(Data excerpt)

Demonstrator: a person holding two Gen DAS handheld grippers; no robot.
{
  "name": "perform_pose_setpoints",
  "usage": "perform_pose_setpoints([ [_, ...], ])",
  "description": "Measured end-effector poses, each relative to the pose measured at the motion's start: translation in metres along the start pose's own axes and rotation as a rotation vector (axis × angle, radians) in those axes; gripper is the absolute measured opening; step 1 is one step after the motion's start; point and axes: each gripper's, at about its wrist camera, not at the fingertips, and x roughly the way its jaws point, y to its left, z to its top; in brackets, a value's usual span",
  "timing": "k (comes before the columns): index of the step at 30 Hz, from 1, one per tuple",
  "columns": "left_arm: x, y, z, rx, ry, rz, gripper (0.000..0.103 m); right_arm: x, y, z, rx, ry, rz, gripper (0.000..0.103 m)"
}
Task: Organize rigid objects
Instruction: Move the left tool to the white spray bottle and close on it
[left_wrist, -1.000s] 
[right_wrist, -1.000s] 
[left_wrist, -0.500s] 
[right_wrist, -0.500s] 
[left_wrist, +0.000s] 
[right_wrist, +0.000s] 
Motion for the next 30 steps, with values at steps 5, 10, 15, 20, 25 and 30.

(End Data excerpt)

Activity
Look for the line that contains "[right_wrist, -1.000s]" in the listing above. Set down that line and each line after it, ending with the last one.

Reply
[right_wrist, -1.000s] 
[left_wrist, -0.500s] 
[right_wrist, -0.500s] 
[left_wrist, +0.000s] 
[right_wrist, +0.000s] 
Motion for the next 30 steps, with values at steps 5, 10, 15, 20, 25 and 30.

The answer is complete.